There’s a mutual respect between the two, as Hurts alluded to earlier this week.

“He leads his team very well,” Hurts said. “They’ve always had a great thing going. Just the level of consistency that they’ve been able to play [with], and not only play, but win. He’s always done a great job, everything he’s been able to do over his career, I have a lot of respect for that. It’ll be a battle.”

Mahomes added: “You have great teams in general. Obviously, Jalen is a great quarterback, but I think just the entire team on both sides — you never know how the game is going to. It could be high-scoring, it could be low-scoring. Two teams that usually find a way to get a win playing on Monday Night Football in front of the whole world, it’s going to be a great game.”

Unlike Manning and Brady, the implications of Monday’s inter-conference game won’t be quite as seismic to either team’s playoff outlook, and there won’t be an annual regular-season matchup.

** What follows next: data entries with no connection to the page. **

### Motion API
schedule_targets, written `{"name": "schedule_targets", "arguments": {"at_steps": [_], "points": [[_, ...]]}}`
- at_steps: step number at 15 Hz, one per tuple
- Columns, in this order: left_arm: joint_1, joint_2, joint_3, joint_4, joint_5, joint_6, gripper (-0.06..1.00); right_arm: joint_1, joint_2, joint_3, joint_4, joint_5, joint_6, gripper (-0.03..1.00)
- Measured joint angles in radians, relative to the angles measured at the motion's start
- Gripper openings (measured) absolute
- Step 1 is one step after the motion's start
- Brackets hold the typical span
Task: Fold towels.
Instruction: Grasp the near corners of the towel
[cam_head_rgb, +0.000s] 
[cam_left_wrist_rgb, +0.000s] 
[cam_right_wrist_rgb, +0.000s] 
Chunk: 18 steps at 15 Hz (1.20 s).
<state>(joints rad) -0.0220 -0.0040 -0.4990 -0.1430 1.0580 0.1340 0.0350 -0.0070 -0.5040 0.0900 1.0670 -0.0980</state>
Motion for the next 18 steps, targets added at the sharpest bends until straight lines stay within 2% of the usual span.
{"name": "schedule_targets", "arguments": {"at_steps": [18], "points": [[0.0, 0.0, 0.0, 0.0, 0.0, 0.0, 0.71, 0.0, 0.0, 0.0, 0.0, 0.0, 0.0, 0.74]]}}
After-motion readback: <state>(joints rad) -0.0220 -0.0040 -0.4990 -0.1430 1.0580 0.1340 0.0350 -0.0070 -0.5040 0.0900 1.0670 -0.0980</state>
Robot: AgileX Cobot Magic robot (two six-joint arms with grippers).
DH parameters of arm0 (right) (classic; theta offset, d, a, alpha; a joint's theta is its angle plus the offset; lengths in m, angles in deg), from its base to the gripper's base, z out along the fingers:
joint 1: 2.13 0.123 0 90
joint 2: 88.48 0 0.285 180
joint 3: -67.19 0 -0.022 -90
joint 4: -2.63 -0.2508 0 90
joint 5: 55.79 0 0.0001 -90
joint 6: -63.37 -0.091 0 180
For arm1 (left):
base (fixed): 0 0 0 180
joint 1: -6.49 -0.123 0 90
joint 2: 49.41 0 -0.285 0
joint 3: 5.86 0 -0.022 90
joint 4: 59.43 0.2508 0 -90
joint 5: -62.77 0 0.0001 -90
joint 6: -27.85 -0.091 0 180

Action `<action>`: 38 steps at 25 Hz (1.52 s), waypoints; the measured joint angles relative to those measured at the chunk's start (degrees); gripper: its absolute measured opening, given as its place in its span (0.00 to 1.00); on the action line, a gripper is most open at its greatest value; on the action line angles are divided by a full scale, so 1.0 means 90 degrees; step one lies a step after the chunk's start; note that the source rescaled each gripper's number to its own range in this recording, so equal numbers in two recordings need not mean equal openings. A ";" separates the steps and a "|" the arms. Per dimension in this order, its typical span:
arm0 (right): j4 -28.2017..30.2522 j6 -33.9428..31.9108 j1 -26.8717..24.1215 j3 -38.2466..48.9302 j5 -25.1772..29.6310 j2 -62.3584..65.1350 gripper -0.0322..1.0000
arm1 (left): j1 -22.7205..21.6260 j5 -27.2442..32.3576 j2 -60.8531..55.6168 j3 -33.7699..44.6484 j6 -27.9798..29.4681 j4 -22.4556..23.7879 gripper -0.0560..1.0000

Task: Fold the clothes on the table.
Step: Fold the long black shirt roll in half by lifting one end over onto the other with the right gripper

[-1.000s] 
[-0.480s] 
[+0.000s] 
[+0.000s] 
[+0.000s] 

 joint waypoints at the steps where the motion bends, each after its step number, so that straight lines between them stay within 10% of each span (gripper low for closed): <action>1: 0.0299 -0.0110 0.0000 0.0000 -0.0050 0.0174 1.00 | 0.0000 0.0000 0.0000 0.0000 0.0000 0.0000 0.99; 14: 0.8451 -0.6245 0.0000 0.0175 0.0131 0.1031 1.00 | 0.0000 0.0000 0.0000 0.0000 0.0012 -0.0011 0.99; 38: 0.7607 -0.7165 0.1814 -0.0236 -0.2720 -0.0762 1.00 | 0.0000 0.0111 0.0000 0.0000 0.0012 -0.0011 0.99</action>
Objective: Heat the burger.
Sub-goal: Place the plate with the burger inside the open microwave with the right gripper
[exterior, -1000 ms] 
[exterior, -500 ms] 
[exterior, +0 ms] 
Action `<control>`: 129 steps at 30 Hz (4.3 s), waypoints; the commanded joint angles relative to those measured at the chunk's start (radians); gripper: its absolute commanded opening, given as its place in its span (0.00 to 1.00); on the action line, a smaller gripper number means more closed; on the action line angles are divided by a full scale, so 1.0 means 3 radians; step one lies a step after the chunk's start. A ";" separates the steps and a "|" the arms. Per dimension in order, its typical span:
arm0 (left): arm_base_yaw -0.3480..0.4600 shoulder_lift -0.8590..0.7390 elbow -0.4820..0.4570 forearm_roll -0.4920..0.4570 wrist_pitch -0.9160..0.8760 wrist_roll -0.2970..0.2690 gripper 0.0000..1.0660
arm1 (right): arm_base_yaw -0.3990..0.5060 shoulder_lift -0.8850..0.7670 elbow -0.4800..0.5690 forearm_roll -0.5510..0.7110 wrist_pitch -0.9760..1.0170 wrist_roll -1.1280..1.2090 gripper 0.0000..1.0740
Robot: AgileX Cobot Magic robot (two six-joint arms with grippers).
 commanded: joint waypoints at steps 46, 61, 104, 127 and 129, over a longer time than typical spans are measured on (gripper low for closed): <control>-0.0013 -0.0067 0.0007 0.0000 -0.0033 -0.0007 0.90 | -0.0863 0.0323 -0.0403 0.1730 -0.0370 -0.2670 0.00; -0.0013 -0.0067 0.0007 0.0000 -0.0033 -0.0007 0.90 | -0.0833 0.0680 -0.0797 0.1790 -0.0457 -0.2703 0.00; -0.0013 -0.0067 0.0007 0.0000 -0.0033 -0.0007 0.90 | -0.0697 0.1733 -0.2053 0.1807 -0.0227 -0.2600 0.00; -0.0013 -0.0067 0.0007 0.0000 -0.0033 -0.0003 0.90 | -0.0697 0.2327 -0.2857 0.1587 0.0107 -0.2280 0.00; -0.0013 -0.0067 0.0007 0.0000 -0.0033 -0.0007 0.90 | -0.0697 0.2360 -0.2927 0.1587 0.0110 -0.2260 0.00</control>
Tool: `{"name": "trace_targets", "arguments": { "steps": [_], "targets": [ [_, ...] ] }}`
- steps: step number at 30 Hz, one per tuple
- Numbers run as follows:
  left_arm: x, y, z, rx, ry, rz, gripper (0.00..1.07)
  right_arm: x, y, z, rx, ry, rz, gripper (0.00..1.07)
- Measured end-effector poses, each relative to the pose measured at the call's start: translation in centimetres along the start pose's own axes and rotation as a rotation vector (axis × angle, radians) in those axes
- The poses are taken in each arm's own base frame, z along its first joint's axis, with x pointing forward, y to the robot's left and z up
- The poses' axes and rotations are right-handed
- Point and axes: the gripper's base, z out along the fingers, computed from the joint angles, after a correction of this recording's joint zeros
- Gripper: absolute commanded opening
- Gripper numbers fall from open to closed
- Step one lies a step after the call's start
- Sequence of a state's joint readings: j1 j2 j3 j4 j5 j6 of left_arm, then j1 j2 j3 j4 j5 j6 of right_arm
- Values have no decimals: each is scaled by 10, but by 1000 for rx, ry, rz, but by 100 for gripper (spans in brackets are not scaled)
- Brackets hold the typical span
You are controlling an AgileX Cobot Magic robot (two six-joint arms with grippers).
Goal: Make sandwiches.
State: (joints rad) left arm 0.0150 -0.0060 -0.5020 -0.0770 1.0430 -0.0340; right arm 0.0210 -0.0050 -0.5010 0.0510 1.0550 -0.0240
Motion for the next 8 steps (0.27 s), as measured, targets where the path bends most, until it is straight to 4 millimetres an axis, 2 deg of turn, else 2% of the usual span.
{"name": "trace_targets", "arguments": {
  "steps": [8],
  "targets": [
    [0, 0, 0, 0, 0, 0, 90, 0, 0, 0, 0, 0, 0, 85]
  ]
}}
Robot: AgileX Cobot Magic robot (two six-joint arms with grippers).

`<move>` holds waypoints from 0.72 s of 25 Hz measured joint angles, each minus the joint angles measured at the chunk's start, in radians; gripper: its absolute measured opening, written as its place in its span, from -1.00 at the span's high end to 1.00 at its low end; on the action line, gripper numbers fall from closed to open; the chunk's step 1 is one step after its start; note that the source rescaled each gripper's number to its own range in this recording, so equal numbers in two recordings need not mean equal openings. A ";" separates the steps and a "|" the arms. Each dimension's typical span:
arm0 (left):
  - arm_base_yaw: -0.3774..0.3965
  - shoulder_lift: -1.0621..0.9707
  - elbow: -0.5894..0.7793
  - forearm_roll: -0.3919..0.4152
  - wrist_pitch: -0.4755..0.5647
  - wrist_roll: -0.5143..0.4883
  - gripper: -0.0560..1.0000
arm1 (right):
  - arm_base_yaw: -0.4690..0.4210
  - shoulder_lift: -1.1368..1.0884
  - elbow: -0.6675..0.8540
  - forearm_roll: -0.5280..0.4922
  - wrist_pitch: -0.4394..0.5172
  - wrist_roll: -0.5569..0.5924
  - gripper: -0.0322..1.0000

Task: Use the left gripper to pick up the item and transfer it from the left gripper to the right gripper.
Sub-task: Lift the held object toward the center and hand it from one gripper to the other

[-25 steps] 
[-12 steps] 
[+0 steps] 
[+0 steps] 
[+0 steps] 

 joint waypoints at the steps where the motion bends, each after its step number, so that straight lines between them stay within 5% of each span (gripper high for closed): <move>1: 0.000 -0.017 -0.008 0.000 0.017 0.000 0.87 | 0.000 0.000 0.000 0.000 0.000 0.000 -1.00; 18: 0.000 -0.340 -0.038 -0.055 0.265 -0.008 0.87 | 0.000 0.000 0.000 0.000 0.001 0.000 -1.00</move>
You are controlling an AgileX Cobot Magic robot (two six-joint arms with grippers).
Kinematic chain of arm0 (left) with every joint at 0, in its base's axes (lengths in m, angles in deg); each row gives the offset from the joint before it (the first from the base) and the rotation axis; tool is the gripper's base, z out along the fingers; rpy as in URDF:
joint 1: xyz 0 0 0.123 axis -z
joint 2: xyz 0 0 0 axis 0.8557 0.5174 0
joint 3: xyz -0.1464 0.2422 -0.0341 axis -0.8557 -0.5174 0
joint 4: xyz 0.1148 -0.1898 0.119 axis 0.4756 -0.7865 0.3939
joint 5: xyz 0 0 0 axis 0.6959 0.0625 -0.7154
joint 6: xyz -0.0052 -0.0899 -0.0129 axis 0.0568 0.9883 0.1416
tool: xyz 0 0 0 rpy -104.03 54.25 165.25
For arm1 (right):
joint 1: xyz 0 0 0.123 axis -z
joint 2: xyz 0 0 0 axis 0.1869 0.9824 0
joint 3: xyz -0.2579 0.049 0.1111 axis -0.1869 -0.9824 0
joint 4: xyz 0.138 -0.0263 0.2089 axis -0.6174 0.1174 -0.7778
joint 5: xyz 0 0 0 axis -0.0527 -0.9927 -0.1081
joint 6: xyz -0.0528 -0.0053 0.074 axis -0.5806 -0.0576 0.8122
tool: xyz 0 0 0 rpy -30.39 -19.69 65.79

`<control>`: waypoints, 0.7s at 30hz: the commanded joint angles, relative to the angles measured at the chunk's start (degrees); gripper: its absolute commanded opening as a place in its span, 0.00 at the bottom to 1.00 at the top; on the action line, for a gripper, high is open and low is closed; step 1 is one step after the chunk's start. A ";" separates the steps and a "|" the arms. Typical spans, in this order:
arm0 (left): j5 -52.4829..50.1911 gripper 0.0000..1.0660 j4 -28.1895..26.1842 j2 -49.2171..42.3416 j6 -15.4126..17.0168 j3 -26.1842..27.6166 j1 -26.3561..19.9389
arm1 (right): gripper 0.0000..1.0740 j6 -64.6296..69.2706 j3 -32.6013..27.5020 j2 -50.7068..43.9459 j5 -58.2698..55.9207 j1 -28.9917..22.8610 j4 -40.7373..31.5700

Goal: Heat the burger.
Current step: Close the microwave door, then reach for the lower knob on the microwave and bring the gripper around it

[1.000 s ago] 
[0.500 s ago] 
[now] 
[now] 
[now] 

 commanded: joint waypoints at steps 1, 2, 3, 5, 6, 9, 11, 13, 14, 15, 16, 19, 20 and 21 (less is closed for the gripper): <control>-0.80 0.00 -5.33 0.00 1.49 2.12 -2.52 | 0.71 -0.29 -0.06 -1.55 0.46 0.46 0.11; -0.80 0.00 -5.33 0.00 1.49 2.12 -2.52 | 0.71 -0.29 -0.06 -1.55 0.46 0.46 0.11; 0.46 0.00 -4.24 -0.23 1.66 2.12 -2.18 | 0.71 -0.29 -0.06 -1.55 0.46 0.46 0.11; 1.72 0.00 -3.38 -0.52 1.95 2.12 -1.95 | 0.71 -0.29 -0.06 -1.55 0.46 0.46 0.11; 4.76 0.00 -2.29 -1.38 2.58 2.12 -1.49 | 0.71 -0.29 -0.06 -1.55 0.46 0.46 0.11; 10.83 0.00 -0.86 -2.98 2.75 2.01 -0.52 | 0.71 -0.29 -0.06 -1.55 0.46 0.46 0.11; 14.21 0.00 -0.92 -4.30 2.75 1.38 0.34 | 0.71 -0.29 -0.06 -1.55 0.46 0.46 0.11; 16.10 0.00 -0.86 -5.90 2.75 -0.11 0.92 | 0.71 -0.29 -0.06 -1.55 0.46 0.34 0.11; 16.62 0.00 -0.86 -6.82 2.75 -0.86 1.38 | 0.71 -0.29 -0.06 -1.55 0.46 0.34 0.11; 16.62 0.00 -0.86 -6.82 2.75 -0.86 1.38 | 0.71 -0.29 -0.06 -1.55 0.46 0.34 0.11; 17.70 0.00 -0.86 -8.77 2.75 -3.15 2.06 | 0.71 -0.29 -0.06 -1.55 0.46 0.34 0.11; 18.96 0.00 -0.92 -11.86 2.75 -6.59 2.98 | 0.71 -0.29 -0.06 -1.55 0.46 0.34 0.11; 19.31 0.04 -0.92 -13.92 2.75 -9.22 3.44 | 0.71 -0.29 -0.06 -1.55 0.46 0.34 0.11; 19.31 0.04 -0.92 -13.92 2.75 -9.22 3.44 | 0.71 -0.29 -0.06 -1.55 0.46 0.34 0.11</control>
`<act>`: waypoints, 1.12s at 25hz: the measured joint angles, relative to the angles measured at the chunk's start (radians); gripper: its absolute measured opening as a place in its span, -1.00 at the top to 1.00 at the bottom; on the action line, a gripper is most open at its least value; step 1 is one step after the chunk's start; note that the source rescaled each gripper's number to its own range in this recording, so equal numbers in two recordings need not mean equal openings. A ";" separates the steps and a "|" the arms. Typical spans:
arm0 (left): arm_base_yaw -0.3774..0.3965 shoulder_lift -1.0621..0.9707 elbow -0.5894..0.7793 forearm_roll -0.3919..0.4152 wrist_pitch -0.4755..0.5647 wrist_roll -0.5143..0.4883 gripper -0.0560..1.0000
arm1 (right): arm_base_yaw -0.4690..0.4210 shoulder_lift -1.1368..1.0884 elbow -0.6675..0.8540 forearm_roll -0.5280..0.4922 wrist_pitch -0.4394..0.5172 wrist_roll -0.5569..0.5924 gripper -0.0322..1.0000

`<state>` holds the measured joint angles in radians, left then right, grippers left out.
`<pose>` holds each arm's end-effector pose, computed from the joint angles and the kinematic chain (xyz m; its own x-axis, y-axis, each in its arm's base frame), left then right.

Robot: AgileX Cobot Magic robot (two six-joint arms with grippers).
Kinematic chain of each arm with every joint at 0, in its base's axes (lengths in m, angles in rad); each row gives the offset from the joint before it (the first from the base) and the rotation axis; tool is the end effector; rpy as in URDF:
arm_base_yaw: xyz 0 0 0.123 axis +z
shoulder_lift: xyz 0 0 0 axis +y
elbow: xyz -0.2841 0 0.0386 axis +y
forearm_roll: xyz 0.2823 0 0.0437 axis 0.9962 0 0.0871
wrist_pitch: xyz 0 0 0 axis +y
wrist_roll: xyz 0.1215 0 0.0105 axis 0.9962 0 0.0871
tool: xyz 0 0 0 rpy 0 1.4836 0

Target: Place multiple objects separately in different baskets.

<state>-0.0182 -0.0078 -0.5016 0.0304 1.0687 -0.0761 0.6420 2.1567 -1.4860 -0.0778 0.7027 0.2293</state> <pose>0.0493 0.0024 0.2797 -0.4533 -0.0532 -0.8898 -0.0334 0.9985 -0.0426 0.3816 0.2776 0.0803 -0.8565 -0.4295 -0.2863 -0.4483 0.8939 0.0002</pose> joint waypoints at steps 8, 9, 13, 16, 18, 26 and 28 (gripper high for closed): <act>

The Eagles aren’t slated to play the Chiefs next year but will visit them again in 2025 as they’ll play the entire AFC West, but any meetings between them would have to come in February.

“Peyton knew when we were playing the Patriots — and Brady knew when he was playing the Colts — it brought out the best of both of them,” Dungy said. “Because they were so competitive and they knew how big the games were going to be.

“These two guys are going to play a game where bragging rights from now to the next [few] years might be on the line.”